> **Work to complete**: Below are some records; quote exactly the lines from the one that contains "Reference labels for" through the one that contains "3. Examine the image below", inclusive, and no others.

> **Provided data**:
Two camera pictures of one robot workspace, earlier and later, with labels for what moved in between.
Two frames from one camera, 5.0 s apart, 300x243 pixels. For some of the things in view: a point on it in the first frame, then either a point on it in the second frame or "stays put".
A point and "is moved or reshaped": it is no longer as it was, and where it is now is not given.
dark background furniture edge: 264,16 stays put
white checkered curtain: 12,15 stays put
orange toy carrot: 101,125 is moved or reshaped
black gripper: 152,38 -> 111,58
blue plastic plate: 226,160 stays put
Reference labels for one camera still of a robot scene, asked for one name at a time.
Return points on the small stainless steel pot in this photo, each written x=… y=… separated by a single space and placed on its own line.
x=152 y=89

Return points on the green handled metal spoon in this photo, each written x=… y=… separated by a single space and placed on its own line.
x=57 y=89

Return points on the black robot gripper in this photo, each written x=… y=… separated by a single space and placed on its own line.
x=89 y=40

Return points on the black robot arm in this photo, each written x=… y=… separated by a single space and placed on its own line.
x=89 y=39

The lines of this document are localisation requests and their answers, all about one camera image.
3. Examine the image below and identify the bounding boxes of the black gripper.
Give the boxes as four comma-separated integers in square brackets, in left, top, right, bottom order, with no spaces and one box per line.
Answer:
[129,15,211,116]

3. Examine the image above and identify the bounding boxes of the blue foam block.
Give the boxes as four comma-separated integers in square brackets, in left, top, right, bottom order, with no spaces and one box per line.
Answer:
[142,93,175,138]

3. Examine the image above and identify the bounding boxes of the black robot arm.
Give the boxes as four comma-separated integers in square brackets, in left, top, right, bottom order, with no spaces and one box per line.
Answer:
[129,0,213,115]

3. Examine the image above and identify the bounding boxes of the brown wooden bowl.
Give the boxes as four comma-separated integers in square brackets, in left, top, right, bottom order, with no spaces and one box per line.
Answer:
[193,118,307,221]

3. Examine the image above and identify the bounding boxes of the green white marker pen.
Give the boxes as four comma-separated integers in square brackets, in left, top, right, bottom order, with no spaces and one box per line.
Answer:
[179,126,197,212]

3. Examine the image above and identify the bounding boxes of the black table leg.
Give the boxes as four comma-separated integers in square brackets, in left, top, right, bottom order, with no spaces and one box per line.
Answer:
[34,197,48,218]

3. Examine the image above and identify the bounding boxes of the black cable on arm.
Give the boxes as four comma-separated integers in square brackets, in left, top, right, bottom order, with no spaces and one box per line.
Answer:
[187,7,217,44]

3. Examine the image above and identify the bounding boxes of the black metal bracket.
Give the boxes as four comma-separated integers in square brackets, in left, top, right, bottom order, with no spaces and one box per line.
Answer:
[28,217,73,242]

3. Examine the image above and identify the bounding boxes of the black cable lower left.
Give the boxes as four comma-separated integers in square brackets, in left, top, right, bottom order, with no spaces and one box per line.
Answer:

> **Answer box**:
Reference labels for one camera still of a robot scene, asked for one name at a time.
Return points on the small stainless steel pot in this photo, each written x=… y=… separated by a single space and placed on its own line.
x=152 y=89

Return points on the green handled metal spoon in this photo, each written x=… y=… separated by a single space and placed on its own line.
x=57 y=89

Return points on the black robot gripper in this photo, each written x=… y=… separated by a single space and placed on its own line.
x=89 y=40

Return points on the black robot arm in this photo, each written x=… y=… separated by a single space and placed on its own line.
x=89 y=39

The lines of this document are localisation requests and their answers, all about one camera image.
3. Examine the image below and identify the bounding boxes of the black gripper.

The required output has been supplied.